For the foregoing reasons, we reverse the decision of the circuit court of Kane County and remand the cause for further proceedings.
Reversed and remanded.
UNVERZAGT, P.J., concurs.
I respectfully dissent. The judgment of the trial court should be affirmed. I agree with the majority that plaintiff's complaint sought recovery for healing art malpractice; therefore, a section 2-622 affidavit was necessary. I also agree with the majority's refusal to depart from the prior holdings of this court that section 2-622 is constitutional. See Premo v. Falcone (1990), 197 Ill. App.3d 625, 633; Bloom v. Guth (1987), 164 Ill. App.3d 475, 478-79.
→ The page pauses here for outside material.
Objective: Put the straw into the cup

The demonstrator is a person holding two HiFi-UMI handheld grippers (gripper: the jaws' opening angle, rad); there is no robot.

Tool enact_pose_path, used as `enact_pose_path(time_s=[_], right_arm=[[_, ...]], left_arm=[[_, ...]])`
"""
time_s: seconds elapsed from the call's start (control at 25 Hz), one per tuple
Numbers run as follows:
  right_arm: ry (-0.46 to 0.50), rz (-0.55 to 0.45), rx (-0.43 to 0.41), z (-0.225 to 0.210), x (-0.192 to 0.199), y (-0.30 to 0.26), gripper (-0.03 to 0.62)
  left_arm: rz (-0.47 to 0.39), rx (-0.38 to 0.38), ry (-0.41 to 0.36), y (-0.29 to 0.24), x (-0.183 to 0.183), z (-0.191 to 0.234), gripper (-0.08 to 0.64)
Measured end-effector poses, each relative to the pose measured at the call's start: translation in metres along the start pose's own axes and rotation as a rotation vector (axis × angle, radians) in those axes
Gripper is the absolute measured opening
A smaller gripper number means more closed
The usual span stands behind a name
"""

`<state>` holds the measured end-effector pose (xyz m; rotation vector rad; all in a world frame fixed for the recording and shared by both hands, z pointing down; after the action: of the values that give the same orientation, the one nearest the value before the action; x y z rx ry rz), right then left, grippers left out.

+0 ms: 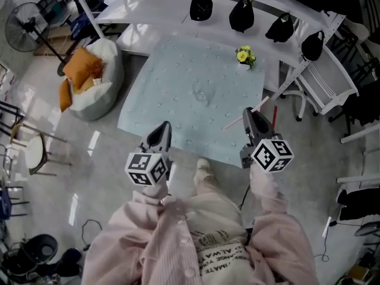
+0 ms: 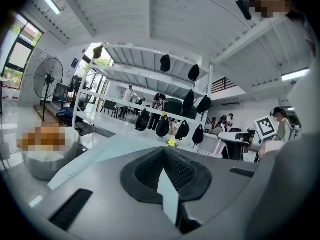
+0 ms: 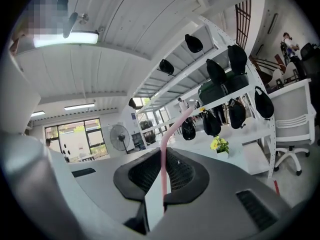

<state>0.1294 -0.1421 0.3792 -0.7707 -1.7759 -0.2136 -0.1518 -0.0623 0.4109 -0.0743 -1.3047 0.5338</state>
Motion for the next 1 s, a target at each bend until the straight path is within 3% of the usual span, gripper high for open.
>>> enact_pose_path(time_s=[0.72, 1.0], right_arm=[[-0.029, 0.056, -0.085, -0.063, -0.038, -0.135, 0.025], [-0.103, 0.041, -0.106, -0.078, -0.048, -0.167, 0.025]], left_arm=[[0.077, -0.074, 0.090, -0.116, -0.015, 0.047, -0.002], [0.090, -0.081, 0.126, -0.140, -0.015, 0.054, -0.002]])
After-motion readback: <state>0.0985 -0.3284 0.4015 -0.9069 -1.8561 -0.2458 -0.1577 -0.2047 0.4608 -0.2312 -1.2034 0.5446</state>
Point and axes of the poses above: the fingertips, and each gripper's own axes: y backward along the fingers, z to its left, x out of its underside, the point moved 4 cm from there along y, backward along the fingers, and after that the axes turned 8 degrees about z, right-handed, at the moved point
I cannot concur, however, with the majority's conclusion that the trial court abused its discretion by denying plaintiff leave to amend his complaint. The trial court never ruled on plaintiff's motion for leave to amend; the dismissal order makes no mention of the motion. A review of the transcript of the November 21, 1989, hearing on defendant's motion to dismiss reveals that plaintiff's attorney never requested a ruling on the motion for leave to amend. A party's failure to seek a ruling by the trial court on a motion waives for purposes of appeal the issue of whether the trial court should have granted the motion. ( Wilson v. Gorski's Food Fair (1990), 196 Ill. App.3d 612, 615; Oak Trust Savings Bank v. Annerino (1978), 64 Ill. App.3d 1030, 1032.) Furthermore, because plaintiff did not attach a proposed amended complaint with the necessary section 2-622 documents to his motion, there is no proposed amended complaint in the record on appeal. This also results in waiver of the issue on appeal. See Kirk v. Michael Reese Hospital Medical Center (1987), 117 Ill.2d 507, 521.
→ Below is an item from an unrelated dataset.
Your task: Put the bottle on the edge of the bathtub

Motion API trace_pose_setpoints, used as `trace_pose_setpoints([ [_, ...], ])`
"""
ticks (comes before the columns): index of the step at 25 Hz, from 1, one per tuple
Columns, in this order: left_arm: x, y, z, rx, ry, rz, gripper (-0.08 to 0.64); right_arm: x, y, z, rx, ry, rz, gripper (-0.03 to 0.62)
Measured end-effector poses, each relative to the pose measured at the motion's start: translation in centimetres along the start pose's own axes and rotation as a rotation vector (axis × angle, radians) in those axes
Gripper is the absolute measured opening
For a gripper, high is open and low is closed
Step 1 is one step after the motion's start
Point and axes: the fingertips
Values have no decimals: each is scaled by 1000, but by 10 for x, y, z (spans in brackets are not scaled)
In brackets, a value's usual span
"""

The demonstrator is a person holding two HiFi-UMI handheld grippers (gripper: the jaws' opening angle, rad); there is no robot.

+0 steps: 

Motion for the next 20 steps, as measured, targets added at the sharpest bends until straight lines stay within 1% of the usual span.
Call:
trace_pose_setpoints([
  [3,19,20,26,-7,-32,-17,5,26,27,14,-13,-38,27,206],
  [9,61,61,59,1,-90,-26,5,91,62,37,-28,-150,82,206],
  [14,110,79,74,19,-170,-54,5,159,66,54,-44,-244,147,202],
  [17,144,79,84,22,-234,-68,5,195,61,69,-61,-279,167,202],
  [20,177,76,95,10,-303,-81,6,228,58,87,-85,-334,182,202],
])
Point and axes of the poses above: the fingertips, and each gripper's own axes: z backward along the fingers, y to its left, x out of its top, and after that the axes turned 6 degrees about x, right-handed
The question of whether leave to amend a complaint should be granted when plaintiff has failed to comply with section 2-622 is committed to the sound discretion of the trial court. ( McCastle v. Sheinkop (1987), 121 Ill.2d 188, 194.) In light of the fact that the trial court never ruled on plaintiff's motion for leave to amend his complaint, the majority has usurped the trial court's discretion by ruling that plaintiff should receive leave to amend. I believe this is inappropriate and, therefore, respectfully dissent.